La legge sul governo del territorio della Regione Lombardia è incostituzionale poiché non si limita alla programmazione e alla realizzazione dei luoghi di culto ma introduce regole che ostacolano la libertà di religione imponendo requisiti diversi per l’esercizio del culto a seconda che le confessioni religiose abbiano firmato o meno un accordo con lo Stato. Corte costituzionale, sentenza 24 marzo 2016, n. 63.
La Presidenza del Consiglio dei ministri solleva la questione di legittimità costituzionale in merito ad una legge della Regione Lombardia del 2015 sul governo del territorio.
In particolare le modifiche apportate alla legge urbanistica del 2005 riguardano la costruzione di edifici di culto e prevedono che le norme per l’edificazione di tali strutture si applichino : alla Chiesa cattolica; alle confessioni che hanno stipulato un’intesa con lo Stato; a tutte le altre confessioni religiose, prive di intesa, che devono però dimostrare di possedere determinati requisiti (ad es., presenza diffusa sul territorio, statuti che rispettano la Costituzione, etc.). Inoltre l’installazione di nuove strutture religiose presuppone l’approvazione di un apposito “piano” sovracomunale che stabilisce: l’installazione di impianti di videosorveglianza esterni agli edifici ; i requisiti architettonici degli stessi, secondo le caratteristiche peculiari del paesaggio lombardo.
Secondo la Presidenza del Consiglio dei ministri le nuove norme sono discriminatorie nei confronti delle confessioni religiose che non hanno stipulato accordi con lo Stato, violando in tal modo il principio costituzionale di parità di trattamento di tutte le confessioni religiose e sono inoltre lesive di alcune prerogative che la Costituzione riserva in via esclusiva allo Stato come l’ordine pubblico e la sicurezza.
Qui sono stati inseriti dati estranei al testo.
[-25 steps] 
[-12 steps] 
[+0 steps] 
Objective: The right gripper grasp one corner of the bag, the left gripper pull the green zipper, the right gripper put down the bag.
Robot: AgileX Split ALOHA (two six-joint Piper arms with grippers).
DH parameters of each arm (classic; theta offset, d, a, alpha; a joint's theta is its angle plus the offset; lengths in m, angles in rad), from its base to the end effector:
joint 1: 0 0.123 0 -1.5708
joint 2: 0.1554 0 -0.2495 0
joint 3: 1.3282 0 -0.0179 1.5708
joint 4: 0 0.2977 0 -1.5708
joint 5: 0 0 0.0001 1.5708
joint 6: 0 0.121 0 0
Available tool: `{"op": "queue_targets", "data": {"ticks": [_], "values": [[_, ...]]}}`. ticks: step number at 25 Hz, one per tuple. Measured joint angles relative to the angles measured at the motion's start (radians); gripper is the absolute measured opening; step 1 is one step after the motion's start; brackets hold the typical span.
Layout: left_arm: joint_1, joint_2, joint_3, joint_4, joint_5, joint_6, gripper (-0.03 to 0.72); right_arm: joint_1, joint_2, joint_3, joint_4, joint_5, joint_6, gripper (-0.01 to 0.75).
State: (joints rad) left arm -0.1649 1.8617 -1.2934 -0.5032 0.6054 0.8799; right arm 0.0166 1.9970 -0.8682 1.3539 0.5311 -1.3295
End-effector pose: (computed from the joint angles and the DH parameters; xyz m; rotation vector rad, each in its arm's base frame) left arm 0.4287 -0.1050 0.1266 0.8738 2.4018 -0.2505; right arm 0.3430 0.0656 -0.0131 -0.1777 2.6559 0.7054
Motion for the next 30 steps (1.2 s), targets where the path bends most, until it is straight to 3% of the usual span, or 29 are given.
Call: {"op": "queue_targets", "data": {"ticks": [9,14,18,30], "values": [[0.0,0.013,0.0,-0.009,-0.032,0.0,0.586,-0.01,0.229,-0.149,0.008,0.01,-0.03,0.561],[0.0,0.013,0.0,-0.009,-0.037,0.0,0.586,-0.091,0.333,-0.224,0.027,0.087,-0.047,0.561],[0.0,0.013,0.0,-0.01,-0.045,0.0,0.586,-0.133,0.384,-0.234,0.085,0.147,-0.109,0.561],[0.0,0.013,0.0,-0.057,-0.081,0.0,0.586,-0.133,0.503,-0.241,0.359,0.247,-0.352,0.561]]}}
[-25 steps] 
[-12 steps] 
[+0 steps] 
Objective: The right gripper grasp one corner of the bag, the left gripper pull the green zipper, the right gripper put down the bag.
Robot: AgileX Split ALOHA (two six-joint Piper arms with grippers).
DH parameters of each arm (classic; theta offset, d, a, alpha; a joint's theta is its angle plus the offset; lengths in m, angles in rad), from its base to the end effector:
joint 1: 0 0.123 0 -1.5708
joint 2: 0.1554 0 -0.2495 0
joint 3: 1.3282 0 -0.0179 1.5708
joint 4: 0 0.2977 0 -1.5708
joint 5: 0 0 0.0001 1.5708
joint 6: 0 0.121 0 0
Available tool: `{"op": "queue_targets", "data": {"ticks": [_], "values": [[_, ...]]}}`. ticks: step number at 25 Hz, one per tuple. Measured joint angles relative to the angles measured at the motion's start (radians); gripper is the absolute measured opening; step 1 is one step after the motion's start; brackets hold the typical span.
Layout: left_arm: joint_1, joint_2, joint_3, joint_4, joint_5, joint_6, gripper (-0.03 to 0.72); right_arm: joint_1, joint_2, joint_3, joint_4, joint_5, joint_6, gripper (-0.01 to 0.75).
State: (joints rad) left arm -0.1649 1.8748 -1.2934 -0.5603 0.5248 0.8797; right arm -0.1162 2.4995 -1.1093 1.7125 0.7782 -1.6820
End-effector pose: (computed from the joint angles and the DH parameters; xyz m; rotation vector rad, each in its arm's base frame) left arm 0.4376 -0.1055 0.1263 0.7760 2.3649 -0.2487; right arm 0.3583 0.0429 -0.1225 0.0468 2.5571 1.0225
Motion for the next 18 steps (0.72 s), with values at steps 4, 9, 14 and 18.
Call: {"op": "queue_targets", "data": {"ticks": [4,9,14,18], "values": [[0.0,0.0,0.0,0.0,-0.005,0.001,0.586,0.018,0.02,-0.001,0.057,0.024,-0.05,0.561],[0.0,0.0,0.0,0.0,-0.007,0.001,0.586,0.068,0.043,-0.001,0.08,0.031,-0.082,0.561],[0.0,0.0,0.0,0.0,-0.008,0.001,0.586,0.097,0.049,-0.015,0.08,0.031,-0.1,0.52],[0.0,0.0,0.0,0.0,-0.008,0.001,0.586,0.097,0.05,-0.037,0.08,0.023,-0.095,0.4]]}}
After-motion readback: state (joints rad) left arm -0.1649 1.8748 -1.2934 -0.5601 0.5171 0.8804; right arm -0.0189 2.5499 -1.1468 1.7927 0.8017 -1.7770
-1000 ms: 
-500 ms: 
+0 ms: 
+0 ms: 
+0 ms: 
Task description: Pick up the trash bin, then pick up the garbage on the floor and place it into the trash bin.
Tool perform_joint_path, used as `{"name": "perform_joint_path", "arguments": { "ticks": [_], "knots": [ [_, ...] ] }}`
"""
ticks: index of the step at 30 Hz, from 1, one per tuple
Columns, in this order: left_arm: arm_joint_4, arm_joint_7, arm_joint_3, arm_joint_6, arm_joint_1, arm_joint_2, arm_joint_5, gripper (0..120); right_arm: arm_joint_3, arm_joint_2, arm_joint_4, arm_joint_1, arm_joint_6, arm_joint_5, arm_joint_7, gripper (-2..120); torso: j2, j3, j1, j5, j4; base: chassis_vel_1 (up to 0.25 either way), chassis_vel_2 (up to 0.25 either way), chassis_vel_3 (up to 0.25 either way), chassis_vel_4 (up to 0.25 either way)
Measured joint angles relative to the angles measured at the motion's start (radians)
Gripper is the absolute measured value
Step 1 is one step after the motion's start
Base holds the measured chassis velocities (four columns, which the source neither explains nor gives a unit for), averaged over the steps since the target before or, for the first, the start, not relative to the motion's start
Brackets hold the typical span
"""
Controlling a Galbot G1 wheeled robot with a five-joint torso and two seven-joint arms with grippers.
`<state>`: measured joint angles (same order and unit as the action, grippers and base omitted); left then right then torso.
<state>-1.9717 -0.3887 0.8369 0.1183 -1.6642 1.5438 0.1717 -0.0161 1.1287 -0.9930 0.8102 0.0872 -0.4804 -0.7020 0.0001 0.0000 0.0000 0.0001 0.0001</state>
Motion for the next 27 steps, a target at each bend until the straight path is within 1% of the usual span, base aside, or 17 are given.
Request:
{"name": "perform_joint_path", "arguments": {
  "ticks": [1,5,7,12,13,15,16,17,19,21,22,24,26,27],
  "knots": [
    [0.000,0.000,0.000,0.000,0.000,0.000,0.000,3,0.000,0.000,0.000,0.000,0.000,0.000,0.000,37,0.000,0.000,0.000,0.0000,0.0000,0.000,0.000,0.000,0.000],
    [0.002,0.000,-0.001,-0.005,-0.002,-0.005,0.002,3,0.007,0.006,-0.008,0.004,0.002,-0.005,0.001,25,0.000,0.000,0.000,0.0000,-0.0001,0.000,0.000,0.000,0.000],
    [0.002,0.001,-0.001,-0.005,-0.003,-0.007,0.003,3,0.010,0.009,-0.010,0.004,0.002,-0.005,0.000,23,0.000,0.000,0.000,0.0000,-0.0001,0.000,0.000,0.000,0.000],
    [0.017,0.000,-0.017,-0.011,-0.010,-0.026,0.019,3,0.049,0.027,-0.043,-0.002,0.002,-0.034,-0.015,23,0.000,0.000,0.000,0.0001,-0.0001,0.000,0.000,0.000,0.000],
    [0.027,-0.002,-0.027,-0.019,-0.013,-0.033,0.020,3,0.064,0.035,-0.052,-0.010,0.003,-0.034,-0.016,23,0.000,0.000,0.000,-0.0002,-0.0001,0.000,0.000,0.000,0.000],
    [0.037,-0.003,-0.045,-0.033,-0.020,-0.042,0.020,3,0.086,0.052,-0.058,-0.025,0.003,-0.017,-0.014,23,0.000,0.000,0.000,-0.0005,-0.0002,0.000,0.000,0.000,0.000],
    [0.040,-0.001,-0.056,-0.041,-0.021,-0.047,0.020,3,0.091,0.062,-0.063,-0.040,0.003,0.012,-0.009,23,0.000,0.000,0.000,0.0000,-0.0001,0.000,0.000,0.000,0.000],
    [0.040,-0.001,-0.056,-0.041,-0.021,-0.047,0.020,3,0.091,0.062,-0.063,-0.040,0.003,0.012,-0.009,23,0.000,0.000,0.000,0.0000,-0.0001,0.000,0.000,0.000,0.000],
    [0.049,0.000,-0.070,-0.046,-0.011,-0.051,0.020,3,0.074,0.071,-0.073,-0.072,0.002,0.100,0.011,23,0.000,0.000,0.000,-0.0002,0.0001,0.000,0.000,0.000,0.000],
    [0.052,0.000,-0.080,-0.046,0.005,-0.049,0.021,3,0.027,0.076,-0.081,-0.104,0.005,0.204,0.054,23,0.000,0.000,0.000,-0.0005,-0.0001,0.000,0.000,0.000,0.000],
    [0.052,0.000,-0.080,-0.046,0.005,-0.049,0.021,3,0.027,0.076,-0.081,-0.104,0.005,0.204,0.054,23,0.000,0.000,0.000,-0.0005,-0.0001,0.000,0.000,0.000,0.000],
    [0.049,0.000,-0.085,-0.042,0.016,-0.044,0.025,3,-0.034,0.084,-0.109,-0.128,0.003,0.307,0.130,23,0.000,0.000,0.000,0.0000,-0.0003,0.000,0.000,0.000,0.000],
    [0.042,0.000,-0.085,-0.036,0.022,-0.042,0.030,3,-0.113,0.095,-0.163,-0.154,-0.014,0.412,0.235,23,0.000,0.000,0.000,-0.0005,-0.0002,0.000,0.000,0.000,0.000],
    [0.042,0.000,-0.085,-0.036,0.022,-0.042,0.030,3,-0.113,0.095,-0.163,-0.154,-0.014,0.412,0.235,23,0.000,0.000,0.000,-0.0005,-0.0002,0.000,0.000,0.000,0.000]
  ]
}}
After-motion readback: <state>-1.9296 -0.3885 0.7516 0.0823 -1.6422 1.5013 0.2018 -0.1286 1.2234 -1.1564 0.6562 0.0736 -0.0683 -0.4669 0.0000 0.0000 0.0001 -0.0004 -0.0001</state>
La Corte costituzionale accoglie il ricorso della Presidenza del Consiglio e chiarisce che:
– l’ordinamento italiano è ispirato alla laicità dello Stato, da intendersi non come indifferenza nei confronti della religione, ma come salvaguardia della libertà religiosa di tutti, in regime di pluralismo confessionale e culturale, poiché il libero esercizio del culto è riconosciuto ugualmente a tutti e a tutte le confessioni religiose;
– il legislatore non può quindi discriminare tra confessioni religiose in base al fatto che esse abbiano o meno regolato i loro rapporti con lo Stato tramite accordi o intese; il concordato o l’intesa non costituiscono la condizione per l’esercizio della libertà religiosa poiché gli accordi bilaterali hanno invece il fine di soddisfare esigenze specifiche, come concedere vantaggi o dare rilevanza a specifici atti, come gli effetti civili, propri delle confessioni religiose;
– l’apertura di luoghi di culto rientra nella tutela prevista dall’art. 19 della Costituzione, secondo cui tutti hanno diritto di professare la propria fede religiosa, in qualunque forma, e di esercitare il culto in pubblico o in privato, con l’unico limite del rispetto del buon costume;
– ciò però non vuol dire che a tutte le confessioni religiose debba essere garantita un’uguale porzione di contributi o sovvenzioni o uguali spazi per il culto. Se si distribuiscono utilità limitate, come i contributi pubblici o il consumo di suolo, è naturale valutare gli interessi pubblici in gioco così come l’entità della presenza sul territorio e l’impatto sociale delle diverse religioni;
– le novità introdotte dalla Regione Lombardia esorbitano dalle sue competenze, poiché non si limitano alla programmazione e alla realizzazione dei luoghi di culto, dato che in realtà introducono regole che ostacolano la libertà di religione perché impongono requisiti diversi per l’esercizio del culto a seconda che le confessioni religiose abbiamo firmato o meno un accordo con lo Stato;
– eccedono i limiti delle competenze regionali anche le disposizioni sui sistemi di videosorveglianza collegati agli uffici della polizia locale poiché trattandosi di ordine pubblico e sicurezza riguardano materie rimesse alla competenza esclusiva dello Stato;
– il riferimento al paesaggio lombardo non è un criterio estetico soggettivo ed estemporaneo ma è incastonato nelle previsioni paesaggistiche del piano territoriale regionale previsto dalle leggi urbanistiche ma, specifica la Consulta, se vi fosse, “un eventuale cattivo uso della discrezionalità programmatoria” finalizzato “a penalizzare surrettiziamente l’insediamento delle attrezzature religiose, potrà essere censurato nelle sedi competenti”.